I left at God knows what time and headed underground.

Epilogue

It’s been four months since all that passed. Don’t get it into your heads that I’ll give myself up;
absolutely not. Liza was the one and only person whom I wanted to confess to, but I kept my lips
sealed. It grieved me that I did, and I did in fact go back to her flat to find her; to prostrate myself
before her feet and ask for mercy. The urge drove me so strongly that I was almost running to find
her for that purpose… but I found her hanging behind the partition with the ticking clock. Liza was
an isolated case among the whole of my lofty theory, and I wept strongly upon finding her dead! It
pains me that I did not confess to her… even just to her, to become the singular human to know of
this crime during my lifetime. Perhaps if I had not turned coward in that moment, it could’ve gone
like this:
‘Liza, I have–– I have killed!’ The candle would shudder and die to cover the bareness of my
soul, which would tremble at such an utterance. Everything would go quiet, aside from the clock. I
would count to two-hundred and fourteen before she says:
‘Are you staring at me? Because I am staring at you.’
‘I don’t know; I can’t see you.’
‘That’s no matter, then.’ And she would hug me. A real, thorough hug.
‘Lisa…!’ And it would pain me greatly. The last time I was hugged was when mother had to
say goodbye to me as I left for university. I would hug Liza back hard like she was an offer of new
life and cry and cry and cry in her arms.
‘Why, why would you ever murder? Why would you get blood on your hands?’
‘Because I thought I had the right… because I thought it was simple arithmetic. “Here is a
wicked money-lender with money he sucked from other persons and called it his; there are hundreds
of students out there who can do much greater things with the money.” Well, there are hundreds
of us, but I was the first and only one to take the step!’
‘Well, did you succeed? Are you one in a hundred?’
And I wouldn’t be able to answer! But she would hold me, she would know how to handle my
soul and pray over me as I wept.

The point is: Liza is dead, and I will never confess.

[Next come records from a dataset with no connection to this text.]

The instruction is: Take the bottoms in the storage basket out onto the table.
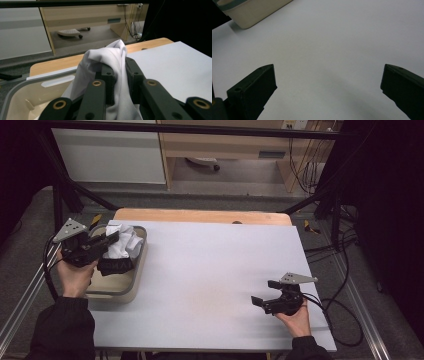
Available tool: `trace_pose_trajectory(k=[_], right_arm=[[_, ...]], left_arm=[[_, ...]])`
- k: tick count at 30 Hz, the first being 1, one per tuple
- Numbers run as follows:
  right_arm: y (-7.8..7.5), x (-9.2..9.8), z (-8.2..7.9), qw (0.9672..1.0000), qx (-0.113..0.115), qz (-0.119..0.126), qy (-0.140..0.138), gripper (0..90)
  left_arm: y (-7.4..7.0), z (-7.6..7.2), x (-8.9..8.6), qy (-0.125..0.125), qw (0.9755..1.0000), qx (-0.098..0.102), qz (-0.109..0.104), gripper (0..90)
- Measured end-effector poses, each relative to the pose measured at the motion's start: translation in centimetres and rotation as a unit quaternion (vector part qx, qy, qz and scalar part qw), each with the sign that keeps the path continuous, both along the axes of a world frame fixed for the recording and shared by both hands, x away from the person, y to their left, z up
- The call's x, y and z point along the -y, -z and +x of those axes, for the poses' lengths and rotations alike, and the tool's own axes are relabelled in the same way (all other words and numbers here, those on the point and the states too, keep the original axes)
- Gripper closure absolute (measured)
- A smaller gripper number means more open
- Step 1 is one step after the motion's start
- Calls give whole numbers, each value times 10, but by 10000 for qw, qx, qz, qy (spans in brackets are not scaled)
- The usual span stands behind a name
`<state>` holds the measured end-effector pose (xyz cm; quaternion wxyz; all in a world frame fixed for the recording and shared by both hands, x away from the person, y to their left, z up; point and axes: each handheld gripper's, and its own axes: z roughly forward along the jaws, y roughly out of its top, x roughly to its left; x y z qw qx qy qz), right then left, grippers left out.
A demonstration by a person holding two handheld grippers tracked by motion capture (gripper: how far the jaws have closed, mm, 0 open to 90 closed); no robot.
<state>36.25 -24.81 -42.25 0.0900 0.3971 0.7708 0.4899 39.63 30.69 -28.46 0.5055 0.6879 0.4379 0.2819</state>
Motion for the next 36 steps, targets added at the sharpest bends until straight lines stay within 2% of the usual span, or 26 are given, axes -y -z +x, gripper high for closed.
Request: trace_pose_trajectory(k=[17, 36], right_arm=[[0, 0, 0, 10000, 7, 7, -6, 7], [0, 1, 0, 10000, 18, 3, -15, 7]], left_arm=[[-8, -4, 3, -26, 9996, 223, -154, 793], [-22, -7, 12, 58, 9985, 460, -294, 796]])
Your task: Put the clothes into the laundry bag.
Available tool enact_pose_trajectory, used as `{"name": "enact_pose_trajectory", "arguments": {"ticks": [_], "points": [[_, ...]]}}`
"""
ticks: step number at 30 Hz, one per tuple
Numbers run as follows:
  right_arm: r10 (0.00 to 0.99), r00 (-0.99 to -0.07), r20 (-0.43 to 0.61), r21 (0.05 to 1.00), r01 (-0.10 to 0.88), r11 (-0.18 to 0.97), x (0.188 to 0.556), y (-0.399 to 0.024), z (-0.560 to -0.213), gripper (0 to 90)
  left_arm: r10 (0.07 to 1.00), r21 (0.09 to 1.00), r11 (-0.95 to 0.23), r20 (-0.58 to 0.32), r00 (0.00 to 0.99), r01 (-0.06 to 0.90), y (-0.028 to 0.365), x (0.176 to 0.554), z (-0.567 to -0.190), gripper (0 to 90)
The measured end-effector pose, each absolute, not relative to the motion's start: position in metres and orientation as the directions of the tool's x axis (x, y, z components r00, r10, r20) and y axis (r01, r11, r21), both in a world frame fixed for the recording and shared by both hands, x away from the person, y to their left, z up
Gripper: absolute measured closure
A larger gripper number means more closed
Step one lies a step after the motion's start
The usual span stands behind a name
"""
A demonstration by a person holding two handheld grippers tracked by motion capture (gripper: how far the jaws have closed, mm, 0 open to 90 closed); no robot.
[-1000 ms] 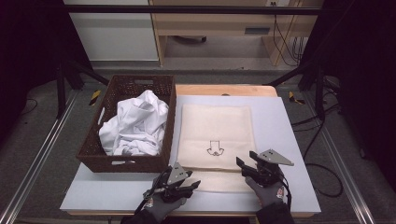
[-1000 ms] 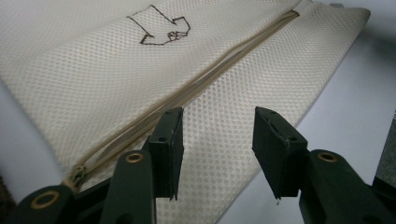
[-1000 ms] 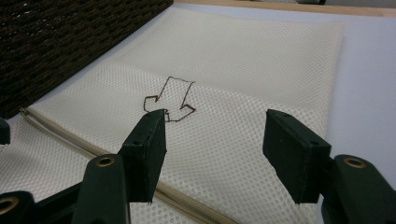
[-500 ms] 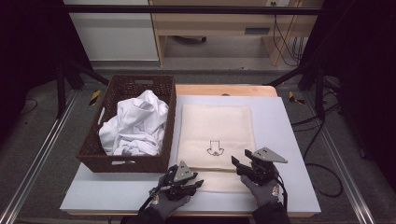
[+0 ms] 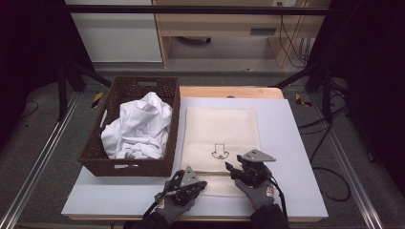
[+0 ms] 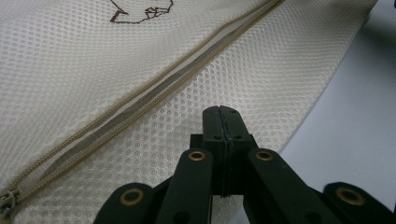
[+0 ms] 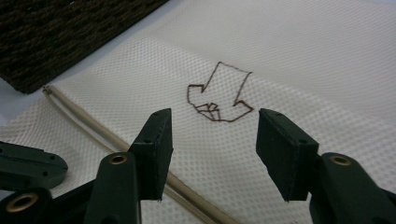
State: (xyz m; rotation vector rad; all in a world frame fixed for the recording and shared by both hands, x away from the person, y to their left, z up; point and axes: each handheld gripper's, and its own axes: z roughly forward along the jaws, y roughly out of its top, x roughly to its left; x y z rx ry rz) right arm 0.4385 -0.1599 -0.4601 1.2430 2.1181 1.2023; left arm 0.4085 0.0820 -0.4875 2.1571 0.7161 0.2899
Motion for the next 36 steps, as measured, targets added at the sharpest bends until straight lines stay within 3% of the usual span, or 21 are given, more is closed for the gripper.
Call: {"name": "enact_pose_trajectory", "arguments": {"ticks": [11,20,31,36], "points": [[0.817,-0.569,0.098,0.781,0.552,0.291,0.437,-0.144,-0.472,52.8,0.587,0.773,-0.512,-0.006,0.81,0.376,0.08,0.406,-0.488,89.2],[0.804,-0.593,0.044,0.739,0.561,0.373,0.436,-0.133,-0.481,57.2,0.587,0.775,-0.509,-0.005,0.809,0.374,0.08,0.406,-0.488,89.1],[0.821,-0.57,0.025,0.741,0.562,0.368,0.439,-0.135,-0.481,68.6,0.587,0.776,-0.509,-0.004,0.809,0.373,0.08,0.406,-0.488,89.1],[0.814,-0.581,0.015,0.735,0.558,0.385,0.437,-0.134,-0.481,79.7,0.587,0.776,-0.505,-0.014,0.81,0.379,0.08,0.406,-0.488,89.1]]}}
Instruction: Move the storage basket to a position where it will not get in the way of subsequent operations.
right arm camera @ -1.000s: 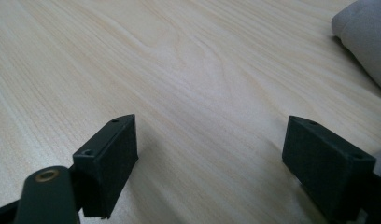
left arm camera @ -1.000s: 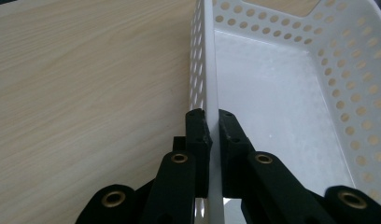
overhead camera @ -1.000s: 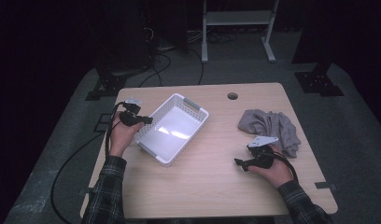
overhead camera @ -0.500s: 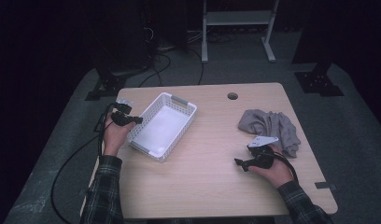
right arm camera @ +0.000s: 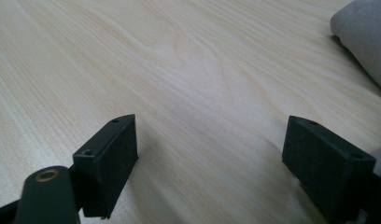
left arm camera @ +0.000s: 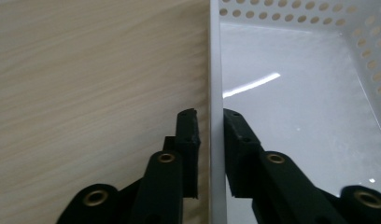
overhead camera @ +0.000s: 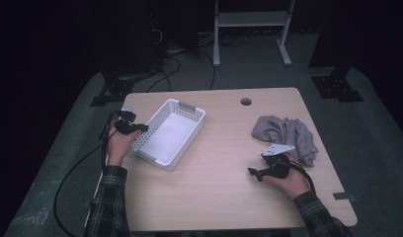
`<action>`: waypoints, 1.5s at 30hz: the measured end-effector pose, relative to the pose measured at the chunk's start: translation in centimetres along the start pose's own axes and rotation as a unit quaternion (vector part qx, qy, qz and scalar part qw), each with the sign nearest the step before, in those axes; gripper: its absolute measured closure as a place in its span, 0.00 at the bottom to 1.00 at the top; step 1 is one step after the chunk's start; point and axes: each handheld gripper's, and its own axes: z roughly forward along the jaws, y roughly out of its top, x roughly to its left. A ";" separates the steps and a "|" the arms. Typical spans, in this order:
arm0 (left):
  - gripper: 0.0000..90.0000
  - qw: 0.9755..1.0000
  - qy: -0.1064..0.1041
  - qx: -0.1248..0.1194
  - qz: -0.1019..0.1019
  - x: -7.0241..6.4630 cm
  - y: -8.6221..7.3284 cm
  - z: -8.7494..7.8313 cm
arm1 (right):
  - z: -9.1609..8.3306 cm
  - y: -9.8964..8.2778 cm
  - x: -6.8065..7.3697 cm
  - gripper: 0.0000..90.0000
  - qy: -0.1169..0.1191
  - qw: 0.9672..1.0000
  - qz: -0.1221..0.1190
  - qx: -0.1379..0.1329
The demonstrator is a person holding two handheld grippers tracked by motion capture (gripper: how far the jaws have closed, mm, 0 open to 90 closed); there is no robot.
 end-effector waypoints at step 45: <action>0.63 0.993 -0.102 -0.047 0.040 -10.4 -1.6 -4.9 | 0.0 0.0 0.0 0.18 -0.005 1.000 0.003 0.001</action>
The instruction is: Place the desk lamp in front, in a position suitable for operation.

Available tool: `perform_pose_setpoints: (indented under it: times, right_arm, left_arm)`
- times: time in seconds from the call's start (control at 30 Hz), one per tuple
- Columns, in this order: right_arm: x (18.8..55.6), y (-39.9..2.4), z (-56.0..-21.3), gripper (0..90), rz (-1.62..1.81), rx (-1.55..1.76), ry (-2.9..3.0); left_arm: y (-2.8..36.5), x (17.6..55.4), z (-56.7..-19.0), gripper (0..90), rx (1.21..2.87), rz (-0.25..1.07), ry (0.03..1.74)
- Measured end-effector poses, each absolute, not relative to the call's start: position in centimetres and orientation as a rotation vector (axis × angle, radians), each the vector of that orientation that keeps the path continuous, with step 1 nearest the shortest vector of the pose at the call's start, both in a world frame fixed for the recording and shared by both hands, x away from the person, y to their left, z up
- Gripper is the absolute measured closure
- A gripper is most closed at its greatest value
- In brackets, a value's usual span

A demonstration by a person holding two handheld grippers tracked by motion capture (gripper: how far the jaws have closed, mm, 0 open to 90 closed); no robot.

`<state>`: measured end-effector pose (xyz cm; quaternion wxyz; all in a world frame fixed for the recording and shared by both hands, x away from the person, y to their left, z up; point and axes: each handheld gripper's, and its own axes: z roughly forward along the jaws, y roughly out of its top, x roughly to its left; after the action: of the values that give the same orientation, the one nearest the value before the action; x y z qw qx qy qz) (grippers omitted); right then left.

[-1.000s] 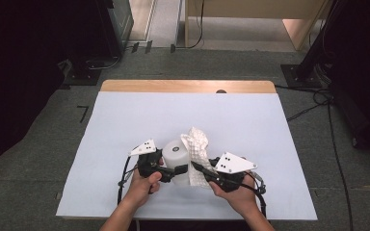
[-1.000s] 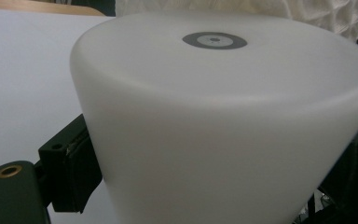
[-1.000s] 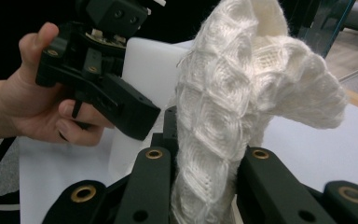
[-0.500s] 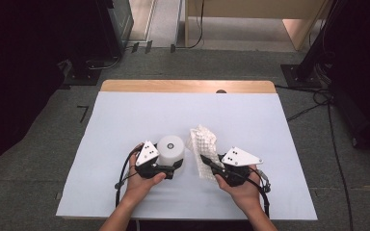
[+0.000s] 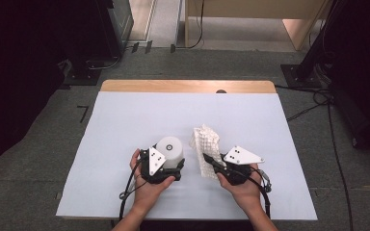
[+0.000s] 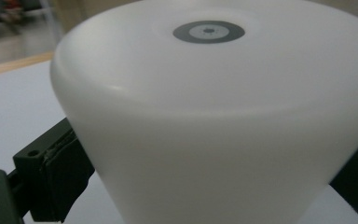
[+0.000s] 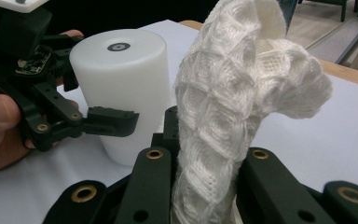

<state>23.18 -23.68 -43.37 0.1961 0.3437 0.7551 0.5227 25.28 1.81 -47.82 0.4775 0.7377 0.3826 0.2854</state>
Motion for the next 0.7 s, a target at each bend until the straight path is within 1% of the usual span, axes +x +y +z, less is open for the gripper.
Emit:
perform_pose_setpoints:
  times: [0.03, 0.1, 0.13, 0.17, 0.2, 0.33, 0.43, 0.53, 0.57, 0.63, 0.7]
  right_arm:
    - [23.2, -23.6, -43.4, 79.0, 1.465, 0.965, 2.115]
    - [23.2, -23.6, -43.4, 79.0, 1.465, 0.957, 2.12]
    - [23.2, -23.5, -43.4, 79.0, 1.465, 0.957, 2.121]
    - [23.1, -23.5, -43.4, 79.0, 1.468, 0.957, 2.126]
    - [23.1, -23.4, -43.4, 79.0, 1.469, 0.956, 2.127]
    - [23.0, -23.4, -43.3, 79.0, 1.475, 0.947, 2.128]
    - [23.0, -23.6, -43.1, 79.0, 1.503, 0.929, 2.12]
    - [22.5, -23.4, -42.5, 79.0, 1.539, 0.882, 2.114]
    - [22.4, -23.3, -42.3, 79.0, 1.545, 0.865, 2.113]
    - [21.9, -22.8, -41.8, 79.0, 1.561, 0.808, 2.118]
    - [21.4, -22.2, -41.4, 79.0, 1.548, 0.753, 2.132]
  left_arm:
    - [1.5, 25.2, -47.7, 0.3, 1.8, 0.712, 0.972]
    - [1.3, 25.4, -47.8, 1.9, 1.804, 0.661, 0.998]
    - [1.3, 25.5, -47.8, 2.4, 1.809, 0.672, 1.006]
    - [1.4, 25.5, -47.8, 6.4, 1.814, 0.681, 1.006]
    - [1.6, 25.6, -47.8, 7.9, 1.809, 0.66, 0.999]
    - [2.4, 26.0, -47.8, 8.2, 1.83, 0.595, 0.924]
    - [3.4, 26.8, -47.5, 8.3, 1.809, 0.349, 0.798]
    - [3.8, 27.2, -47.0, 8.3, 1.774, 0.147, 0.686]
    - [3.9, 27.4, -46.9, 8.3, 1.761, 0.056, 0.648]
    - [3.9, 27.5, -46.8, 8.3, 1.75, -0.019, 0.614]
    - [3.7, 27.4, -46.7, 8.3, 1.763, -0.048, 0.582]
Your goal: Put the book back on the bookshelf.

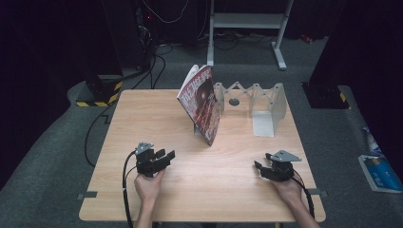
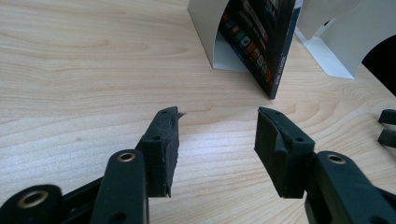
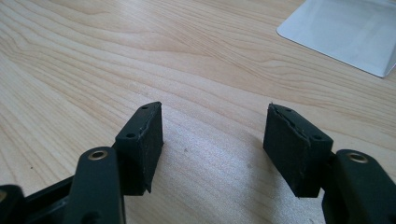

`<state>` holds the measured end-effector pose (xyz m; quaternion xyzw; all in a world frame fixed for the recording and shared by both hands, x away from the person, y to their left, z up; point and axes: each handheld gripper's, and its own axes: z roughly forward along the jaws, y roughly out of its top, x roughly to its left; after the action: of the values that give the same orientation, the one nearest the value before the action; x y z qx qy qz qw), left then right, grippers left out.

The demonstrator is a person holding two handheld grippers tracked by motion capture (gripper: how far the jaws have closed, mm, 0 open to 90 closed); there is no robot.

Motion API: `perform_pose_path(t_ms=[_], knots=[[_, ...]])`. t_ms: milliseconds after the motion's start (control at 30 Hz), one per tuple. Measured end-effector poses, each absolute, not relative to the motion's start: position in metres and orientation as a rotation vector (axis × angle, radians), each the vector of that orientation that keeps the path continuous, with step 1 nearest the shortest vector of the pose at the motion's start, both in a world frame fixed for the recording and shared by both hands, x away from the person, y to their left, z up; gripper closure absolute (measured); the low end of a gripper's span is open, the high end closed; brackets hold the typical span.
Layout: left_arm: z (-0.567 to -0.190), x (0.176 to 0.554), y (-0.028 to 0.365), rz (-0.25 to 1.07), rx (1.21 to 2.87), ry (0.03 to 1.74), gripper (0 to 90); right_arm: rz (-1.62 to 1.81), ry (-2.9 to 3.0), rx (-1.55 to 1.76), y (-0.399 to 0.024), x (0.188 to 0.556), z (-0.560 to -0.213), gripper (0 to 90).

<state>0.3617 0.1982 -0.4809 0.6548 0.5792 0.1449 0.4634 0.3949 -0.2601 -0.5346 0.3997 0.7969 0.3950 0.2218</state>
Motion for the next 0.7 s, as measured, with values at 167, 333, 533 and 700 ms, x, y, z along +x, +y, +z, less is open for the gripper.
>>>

This notebook will outlive me, and it will be
the only confession to ever exist from me. But no one at all suspected me, in fact, they even arrested
a neighbour of mine, but they had not a single mind to even interrogate me. I wasn’t about to ruin
that with a confession.
True, you would say that I am a killer. But how could you? You’ll have to admit that the theory
itself is flawless! I saved my mother and sister (they are entirely different stories and frankly, I don’t
have the desire to write that all down). And most importantly, I secured myself in university and got
a stable source of income––mediocre, yes, but it’ll do for now. How can you call me a killer now,
gentlemen, when faced with these facts? Besides, great men such as Napoleon murdered left, right,
and centre, while I have only ended one and a half lives! What, the way I executed mine was ugly:
it was done in a closed room with the crude weapon, the axe; and just for that I am now a criminal?
But how different was my deed from Napoleon, hmm? It was a necessary overstepping.
Despite the fact that I am in a much better position now, we find ourselves back to our first
chapter… I have spent millennia underground, with the maggots of the murder, and I have grown
to be terribly ill, vile, and contemptuous. So, what is your judgement? Am I a louse?